MTV To Doante To Mills Family, School
By VALERIE KALFRIN and ANWAR S. RICHARDSON The Tampa Tribune
TAMPA - At a 10:30 a.m. press conference to update the investigation into who killed Cedric Mills, Tampa Police Maj. George McNamara said police are pouring through an enormous amount of information. They are working to compare rumors to witnesses and evidence.
Police were out at the house with a metal detector, sifting through the dirt.
“But we did not find the bullet,” he said. “Some detectives have worked 42 hours straight to the point of exhaustion. There is someone out there who knows what happened. This young man, as with many homicide victims, did not deserve this.”
Thursday, while crime-scene technicians sifted the dirt in his yard, Vidal Mills regretted not taking his son with him for a drive a day earlier.
The former Tampa Bay Buccaneer and his son, Cedric, known to all as C.J., had a special bond.
At 17, C.J. was a standout linebacker at Jefferson High School who dreamed of playing in the National Football League like his father. Mills urged his son to lift weights, offered encouragement, and he even helped him confront someone who troubled him.
Wednesday, just before 6:25 p.m., Vidal Mills drove away from their home in the Carver City neighborhood. A phone call prompted his return.
A memorial card was added to a student
created memorial at Jefferson High School.
Jim Reed/The Tampa Tribune
C.J. had been shot in the driveway. He was pronounced dead at St. Joseph’s Hospital.
Before paramedics transported C.J., Mills managed to hold his dying son, who told his father repeatedly that he loved him.
“It was the weakest I had ever felt,” Mills said Thursday. “I was always there for my son, but this was the one time I couldn’t do anything for him.”
As of late Thursday night, Tampa police were searching for a light-green or gray newer-model Chrysler involved in the shooting, as well as two men.

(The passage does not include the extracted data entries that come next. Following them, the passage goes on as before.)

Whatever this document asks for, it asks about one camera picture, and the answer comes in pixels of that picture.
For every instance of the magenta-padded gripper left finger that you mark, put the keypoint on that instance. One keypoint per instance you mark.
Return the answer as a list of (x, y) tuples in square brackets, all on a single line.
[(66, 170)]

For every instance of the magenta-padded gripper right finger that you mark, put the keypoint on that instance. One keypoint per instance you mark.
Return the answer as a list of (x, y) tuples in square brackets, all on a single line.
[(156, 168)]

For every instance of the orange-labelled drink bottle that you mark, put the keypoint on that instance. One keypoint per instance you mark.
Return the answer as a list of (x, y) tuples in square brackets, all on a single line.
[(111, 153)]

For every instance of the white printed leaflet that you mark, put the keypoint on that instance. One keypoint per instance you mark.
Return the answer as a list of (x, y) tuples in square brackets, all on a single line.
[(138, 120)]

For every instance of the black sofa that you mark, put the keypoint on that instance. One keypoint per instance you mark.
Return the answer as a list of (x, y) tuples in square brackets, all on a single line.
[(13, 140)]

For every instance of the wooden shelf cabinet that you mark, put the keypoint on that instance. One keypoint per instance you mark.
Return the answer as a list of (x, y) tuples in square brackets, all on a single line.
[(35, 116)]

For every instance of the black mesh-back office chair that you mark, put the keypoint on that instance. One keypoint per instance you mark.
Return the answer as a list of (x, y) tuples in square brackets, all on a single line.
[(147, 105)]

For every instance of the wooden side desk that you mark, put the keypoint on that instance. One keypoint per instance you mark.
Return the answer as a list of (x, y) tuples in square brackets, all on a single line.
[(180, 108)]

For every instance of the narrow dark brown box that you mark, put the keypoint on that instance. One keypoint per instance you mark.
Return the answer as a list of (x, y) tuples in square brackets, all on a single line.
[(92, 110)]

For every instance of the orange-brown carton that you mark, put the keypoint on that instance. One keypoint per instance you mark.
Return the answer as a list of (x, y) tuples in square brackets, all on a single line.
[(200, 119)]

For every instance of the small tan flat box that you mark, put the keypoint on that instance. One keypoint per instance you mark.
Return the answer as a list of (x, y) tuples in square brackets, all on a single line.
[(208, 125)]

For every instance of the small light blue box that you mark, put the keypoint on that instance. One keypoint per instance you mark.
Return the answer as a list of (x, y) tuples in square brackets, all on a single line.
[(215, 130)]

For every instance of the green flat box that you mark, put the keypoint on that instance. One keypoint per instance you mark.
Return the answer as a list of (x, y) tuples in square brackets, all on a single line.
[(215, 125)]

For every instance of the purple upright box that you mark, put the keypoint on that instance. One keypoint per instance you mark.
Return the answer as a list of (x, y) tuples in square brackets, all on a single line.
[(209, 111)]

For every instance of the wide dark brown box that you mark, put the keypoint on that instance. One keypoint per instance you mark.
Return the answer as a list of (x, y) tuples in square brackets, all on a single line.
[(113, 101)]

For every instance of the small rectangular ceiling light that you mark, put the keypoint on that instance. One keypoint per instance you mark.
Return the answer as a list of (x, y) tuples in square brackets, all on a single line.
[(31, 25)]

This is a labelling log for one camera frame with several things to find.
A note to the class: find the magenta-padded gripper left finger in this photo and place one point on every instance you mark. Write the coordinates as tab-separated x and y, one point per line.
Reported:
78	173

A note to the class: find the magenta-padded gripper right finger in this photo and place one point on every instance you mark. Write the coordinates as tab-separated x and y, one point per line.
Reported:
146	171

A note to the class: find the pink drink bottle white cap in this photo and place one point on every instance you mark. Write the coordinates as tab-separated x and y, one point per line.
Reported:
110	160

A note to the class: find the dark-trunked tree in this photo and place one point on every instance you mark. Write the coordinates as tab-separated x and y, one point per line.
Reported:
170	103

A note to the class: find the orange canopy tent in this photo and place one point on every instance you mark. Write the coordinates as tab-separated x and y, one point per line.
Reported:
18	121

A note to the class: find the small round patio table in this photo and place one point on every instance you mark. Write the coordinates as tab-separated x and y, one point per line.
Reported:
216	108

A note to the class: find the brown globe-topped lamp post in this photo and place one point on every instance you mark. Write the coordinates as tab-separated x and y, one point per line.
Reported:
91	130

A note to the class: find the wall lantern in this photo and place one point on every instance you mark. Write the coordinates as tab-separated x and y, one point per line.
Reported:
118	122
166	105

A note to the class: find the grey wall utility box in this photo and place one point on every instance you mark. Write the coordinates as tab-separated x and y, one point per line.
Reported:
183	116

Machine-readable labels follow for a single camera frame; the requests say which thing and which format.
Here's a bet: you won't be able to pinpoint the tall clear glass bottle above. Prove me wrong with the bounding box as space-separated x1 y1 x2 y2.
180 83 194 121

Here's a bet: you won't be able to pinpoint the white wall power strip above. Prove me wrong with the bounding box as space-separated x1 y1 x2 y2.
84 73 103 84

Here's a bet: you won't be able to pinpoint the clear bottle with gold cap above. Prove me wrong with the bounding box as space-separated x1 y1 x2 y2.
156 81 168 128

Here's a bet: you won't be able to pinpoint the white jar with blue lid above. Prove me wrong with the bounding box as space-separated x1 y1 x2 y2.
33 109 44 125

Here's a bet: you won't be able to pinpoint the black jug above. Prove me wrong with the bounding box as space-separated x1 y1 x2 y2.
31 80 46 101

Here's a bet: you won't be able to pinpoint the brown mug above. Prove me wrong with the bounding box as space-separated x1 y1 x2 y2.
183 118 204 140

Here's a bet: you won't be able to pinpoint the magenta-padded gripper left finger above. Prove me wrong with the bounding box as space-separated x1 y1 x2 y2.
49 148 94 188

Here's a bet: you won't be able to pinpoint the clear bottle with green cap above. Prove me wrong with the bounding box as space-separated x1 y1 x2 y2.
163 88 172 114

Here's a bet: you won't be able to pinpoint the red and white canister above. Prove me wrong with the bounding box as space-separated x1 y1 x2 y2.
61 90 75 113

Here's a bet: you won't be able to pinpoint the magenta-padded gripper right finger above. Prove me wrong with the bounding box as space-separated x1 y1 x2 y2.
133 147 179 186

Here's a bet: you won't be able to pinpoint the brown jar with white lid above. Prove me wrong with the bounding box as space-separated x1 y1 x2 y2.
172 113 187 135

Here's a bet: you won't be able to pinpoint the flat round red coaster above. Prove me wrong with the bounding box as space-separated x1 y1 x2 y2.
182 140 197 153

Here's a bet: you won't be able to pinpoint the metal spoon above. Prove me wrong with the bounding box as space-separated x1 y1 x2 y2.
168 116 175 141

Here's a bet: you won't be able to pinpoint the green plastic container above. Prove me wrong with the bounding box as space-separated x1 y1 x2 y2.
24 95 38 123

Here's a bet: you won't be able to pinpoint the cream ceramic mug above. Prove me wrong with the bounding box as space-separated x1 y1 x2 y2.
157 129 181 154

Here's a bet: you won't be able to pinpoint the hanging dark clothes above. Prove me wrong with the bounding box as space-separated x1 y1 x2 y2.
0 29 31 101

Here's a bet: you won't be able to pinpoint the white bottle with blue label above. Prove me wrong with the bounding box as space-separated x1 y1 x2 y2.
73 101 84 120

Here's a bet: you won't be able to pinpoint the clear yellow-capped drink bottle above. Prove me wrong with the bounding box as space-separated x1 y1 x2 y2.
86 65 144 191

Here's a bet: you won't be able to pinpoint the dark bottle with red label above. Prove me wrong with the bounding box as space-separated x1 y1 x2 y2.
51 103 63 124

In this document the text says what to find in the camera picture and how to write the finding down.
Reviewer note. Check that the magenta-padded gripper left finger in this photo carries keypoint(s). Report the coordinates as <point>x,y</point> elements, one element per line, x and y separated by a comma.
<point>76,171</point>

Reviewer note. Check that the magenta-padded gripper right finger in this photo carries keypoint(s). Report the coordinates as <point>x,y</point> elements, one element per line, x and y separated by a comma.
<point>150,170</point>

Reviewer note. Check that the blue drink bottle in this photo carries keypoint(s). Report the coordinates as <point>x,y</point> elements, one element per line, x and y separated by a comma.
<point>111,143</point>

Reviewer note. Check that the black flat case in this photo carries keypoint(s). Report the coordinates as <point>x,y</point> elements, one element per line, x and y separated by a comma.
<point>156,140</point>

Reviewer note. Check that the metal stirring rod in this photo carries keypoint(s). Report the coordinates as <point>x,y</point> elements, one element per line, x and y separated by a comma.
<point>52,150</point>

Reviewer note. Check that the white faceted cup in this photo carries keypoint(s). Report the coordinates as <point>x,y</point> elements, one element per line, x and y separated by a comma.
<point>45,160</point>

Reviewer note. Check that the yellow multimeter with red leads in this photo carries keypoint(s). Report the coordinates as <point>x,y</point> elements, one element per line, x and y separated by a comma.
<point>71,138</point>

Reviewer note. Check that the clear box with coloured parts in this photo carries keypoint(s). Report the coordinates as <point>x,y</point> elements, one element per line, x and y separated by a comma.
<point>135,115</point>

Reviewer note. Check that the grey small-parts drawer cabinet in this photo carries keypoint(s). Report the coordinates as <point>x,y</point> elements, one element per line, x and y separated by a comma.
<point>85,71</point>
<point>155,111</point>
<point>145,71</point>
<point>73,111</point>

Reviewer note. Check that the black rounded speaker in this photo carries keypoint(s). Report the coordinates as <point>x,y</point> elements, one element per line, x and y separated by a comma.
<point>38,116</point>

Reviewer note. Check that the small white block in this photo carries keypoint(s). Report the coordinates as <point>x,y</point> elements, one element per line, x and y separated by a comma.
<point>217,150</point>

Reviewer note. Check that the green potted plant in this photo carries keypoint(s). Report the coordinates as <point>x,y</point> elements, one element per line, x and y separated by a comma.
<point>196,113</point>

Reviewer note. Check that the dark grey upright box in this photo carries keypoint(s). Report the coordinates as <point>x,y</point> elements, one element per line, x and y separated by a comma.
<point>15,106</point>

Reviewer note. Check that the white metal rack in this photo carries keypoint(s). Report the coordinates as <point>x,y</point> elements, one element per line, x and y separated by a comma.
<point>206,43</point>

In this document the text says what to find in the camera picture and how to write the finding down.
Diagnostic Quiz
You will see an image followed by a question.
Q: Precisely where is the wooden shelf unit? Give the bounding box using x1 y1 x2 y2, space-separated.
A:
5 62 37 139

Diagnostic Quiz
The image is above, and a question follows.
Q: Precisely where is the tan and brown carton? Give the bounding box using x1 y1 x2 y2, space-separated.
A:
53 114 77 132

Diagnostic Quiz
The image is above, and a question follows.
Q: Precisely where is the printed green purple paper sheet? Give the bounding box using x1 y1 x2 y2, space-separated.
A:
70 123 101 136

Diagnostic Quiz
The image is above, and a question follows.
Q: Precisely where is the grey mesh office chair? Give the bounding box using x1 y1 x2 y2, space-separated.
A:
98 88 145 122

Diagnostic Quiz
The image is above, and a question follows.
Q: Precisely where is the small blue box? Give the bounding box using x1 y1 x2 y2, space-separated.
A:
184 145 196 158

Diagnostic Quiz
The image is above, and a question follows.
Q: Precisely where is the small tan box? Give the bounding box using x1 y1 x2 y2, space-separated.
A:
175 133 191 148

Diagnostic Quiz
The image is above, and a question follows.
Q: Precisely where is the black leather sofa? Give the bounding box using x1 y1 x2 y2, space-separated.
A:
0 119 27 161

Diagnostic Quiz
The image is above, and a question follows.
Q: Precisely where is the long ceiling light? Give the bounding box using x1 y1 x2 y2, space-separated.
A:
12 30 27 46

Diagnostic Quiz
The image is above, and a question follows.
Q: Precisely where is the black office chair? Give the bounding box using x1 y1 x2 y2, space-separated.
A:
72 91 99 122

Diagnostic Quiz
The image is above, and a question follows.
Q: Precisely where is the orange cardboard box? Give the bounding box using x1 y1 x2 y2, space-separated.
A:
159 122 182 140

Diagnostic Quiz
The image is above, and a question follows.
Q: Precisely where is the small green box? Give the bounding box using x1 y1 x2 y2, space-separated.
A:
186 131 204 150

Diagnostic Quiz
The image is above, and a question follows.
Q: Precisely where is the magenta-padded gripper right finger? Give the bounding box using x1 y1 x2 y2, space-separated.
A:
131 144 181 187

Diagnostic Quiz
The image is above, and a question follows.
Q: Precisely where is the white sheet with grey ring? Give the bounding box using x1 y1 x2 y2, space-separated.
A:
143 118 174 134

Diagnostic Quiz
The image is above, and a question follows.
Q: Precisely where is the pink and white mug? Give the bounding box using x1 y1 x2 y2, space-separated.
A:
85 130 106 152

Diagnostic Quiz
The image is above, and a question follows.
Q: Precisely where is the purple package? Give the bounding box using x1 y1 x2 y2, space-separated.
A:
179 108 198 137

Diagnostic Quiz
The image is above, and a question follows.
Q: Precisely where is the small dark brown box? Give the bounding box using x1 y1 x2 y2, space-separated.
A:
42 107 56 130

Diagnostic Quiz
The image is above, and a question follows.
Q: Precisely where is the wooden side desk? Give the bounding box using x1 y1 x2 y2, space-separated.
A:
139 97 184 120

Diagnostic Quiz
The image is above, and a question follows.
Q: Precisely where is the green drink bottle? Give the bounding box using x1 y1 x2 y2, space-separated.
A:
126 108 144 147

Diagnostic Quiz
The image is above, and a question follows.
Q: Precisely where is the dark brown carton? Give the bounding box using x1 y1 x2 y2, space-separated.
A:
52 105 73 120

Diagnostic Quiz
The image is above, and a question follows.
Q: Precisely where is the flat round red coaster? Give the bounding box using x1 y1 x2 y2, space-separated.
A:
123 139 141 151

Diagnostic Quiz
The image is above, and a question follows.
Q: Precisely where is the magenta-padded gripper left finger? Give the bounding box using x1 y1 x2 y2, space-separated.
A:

Thursday, homicide detectives continued to interview neighbors, relatives and friends, as well as sift through rumors, to determine what triggered the shooting.
“Detectives are entertaining every story,” police spokeswoman Andrea Davis said. “There’s nothing right now they can rule out.”
Many Tales Describe Stereo Dispute
C.J. was shot outside his house at 4219 W. Laurel St., near the 1990 Chevrolet his grandmother said he started driving months ago.
He would cruise through the neighborhood, blowing the horn and waving at everyone he knew, said Davone Terry, 23, standing down the street from the house Thursday.
“He throw that fist up; everything be OK,” added Marc Strode, 17.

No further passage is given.